Angst vor Spritzen ist behandelbar |
Auch der Psychotherapeut Enno Maaß behandelt in seiner Praxis im niedersächsischen Wittmund Menschen mit einer Spritzen-Phobie. Er sieht Betroffene in seiner Praxis, die manchmal schwere Folgeerkrankungen haben – beispielsweise einen schlechten Zahnzustand oder unerkannte Diabetes-Erkrankungen. Aus Scham und Angst gingen manche Betroffene gar nicht mehr zum Arzt, sagt der stellvertretende Bundesvorsitzende der Deutschen Psychotherapeutenvereinigung (DPtV).

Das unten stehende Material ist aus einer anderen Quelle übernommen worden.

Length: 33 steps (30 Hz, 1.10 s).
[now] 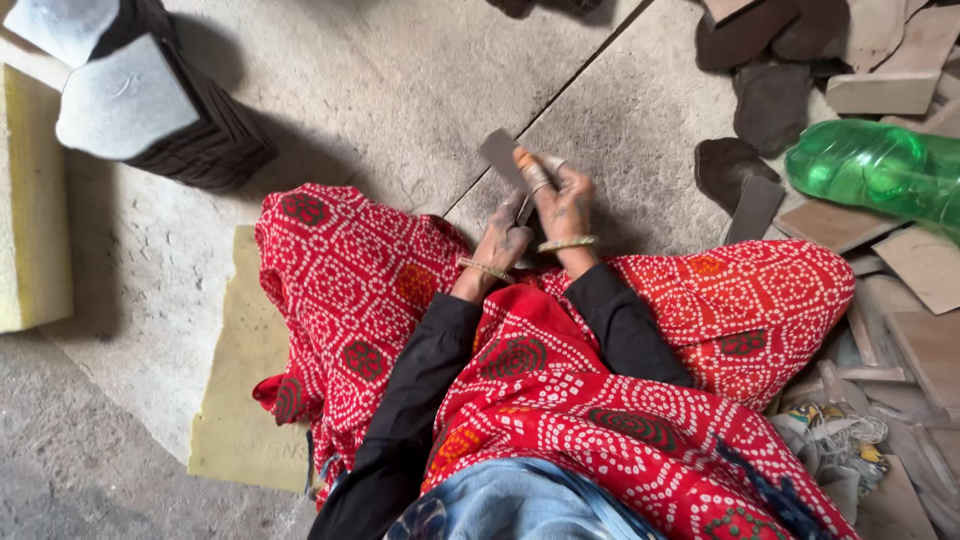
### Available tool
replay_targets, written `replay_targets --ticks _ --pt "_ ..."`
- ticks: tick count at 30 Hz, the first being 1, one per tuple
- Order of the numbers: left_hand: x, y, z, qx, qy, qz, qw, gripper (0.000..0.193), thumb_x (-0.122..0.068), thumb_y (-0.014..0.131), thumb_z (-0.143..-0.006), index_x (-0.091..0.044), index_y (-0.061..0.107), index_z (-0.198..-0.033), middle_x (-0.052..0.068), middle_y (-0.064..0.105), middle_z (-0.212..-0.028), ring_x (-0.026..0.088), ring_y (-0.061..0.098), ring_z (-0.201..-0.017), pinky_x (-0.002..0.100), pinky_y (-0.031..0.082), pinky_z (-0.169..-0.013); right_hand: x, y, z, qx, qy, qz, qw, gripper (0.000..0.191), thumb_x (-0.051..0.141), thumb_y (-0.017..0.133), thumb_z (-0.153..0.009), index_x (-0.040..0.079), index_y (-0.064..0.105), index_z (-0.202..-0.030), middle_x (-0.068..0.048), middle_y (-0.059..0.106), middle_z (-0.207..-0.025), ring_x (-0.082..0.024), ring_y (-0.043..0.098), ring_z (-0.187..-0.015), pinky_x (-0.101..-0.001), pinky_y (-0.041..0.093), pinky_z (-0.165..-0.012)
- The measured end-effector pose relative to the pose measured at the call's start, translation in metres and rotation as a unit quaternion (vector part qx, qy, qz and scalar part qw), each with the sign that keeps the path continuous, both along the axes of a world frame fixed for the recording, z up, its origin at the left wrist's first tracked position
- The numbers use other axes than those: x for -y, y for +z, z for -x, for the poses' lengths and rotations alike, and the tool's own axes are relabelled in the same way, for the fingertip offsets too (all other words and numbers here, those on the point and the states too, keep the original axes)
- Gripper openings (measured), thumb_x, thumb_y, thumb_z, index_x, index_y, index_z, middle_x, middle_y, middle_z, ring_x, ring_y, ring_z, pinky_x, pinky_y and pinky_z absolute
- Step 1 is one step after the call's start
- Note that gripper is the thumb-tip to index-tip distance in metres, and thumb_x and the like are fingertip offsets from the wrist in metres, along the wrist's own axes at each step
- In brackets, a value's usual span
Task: The person sits on the floor and sands the edges of dark brown shoe sole pieces using a sanding block. They handle the pieces one at a time, rubbing the edges against the block and stacking the finished pieces into a pile.
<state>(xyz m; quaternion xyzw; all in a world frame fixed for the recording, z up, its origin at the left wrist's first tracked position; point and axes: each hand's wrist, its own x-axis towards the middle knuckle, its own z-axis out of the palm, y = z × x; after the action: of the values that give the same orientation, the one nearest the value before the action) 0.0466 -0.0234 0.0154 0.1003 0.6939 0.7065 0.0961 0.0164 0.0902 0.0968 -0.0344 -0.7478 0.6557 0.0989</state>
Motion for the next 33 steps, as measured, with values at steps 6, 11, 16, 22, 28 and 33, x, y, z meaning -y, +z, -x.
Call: replay_targets --ticks 6,11,16,22,28,33 --pt "0.002 0.027 0.000 0.037 -0.007 0.060 0.997 0.079 0.001 0.051 -0.072 0.001 0.045 -0.151 0.027 0.063 -0.139 0.035 0.060 -0.133 0.038 0.046 -0.114 -0.008 0.000 -0.009 0.087 -0.087 -0.162 0.979 0.033 0.027 0.079 -0.093 -0.001 0.077 -0.110 -0.006 0.078 -0.089 -0.007 0.071 -0.075 -0.0232 0.058 -0.068" --pt "0.001 0.026 0.000 0.019 0.009 0.088 0.996 0.077 0.000 0.055 -0.074 0.001 0.044 -0.151 0.029 0.059 -0.142 0.038 0.056 -0.136 0.040 0.044 -0.112 -0.019 -0.024 0.004 0.026 -0.063 -0.086 0.994 0.035 0.026 0.077 -0.098 -0.002 0.076 -0.119 -0.011 0.077 -0.095 -0.008 0.066 -0.078 -0.0274 0.055 -0.068" --pt "0.002 0.012 0.002 0.053 -0.001 0.064 0.997 0.080 0.000 0.051 -0.070 0.001 0.046 -0.150 0.027 0.063 -0.139 0.035 0.060 -0.134 0.038 0.045 -0.112 -0.031 -0.054 0.005 -0.063 -0.063 -0.265 0.960 0.033 0.022 0.077 -0.097 0.000 0.075 -0.121 -0.013 0.078 -0.099 -0.016 0.076 -0.083 -0.0277 0.060 -0.068" --pt "0.002 0.005 0.002 0.022 0.007 0.080 0.997 0.078 0.001 0.054 -0.072 0.002 0.047 -0.150 0.028 0.060 -0.143 0.035 0.056 -0.137 0.037 0.043 -0.114 -0.042 -0.036 0.022 -0.072 -0.091 -0.203 0.972 0.030 0.026 0.080 -0.101 -0.001 0.075 -0.115 -0.015 0.080 -0.100 -0.017 0.076 -0.087 -0.0317 0.059 -0.074" --pt "0.002 0.024 0.003 0.025 0.002 0.126 0.992 0.064 -0.004 0.057 -0.075 0.003 0.051 -0.138 0.028 0.064 -0.129 0.039 0.062 -0.124 0.042 0.048 -0.104 -0.025 0.002 -0.004 0.174 -0.153 -0.033 0.972 0.038 0.035 0.077 -0.093 -0.001 0.074 -0.104 -0.012 0.075 -0.089 -0.018 0.064 -0.064 -0.0356 0.051 -0.054" --pt "0.000 0.031 -0.005 0.011 -0.021 0.168 0.986 0.050 -0.010 0.063 -0.074 0.000 0.060 -0.124 0.026 0.069 -0.107 0.043 0.069 -0.102 0.050 0.055 -0.088 -0.004 0.000 -0.039 0.035 -0.059 -0.107 0.992 0.032 0.026 0.075 -0.101 -0.003 0.076 -0.115 -0.008 0.079 -0.094 -0.009 0.065 -0.083 -0.0258 0.055 -0.075"
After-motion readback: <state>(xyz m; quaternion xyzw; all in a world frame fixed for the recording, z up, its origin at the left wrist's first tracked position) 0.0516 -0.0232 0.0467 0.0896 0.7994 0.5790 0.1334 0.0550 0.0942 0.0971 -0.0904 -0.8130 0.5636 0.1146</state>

Die Entscheidung und Motivation, eine Therapie zu machen, sei der größte Schritt für Betroffene. »Der Rest ist dann in der Regel gut behandelbar«, so Maaß. Es spiele zudem eine Rolle, wie lange jemand von der Phobie schon geplagt sei. Vom ersten Auftreten einer psychischen Erkrankung bis zur Psychotherapie würden bei vielen Erkrankungen zwischen sieben und zwölf Jahren vergehen, erklärt der psychologische Psychotherapeut. In manchen Fällen helfe eine Langzeittherapie besser als ein Kurzprogramm. In einer ambulanten Therapie erhalte man im Gegensatz zum Kurzprogramm ein zugeschnittenes und individuelles Angebot, das sich auch mit dem persönlichen Kontext wie dem familiären Umfeld und den bisherigen biografischen Erfahrungen beschäftige.
Ein Problem ist laut Maaß, dass sich Angststörungen über Vermeidungsverhalten verstärken. Bei jedem Vermeiden sei eine Lernkurve dabei, die dem Betroffenen bestätige, dass die Situation wirklich etwas Gefährliches an sich habe. »Dadurch, dass ich etwas vermeide, gebe ich mir selbst das Signal, dass es wohl besser ist, das zu vermeiden«, erklärt er.
Dass man die Phobie mithilfe von Vernunft nicht kontrollieren kann, ist dem Angsterkrankungs-Experten Borwin Bandelow zufolge typisch. Phobien spielten sich in einem Teil des Gehirns ab, über den man keine Kontrolle habe. Die Ursprünge solcher Ängste lägen weit in der Vergangenheit, erklärt der Psychiater und Psychologe an der psychiatrischen Klinik der Universität Göttingen. Einst habe man sich möglichst nicht verletzen dürfen – schon, sich an einem Dorn zu stechen, habe im Zuge von Infektionen den Tod bedeuten können. »Alle Menschen haben eben einen Piks vermieden wie die Pest.«
Betroffenen rät Angstforscher Bandelow, sich mit der Angst direkt zu konfrontieren und sich impfen zu lassen. Bei einer sehr starken Phobie könne man sich notfalls ein Beruhigungsmittel verschreiben lassen und zur Impfung mitnehmen. Angehörige sollten behutsam mit Betroffenen umgehen und sie zu einem Impftermin begleiten. »Das Tun und Machen ist wichtiger als das Reden«, erklärt er.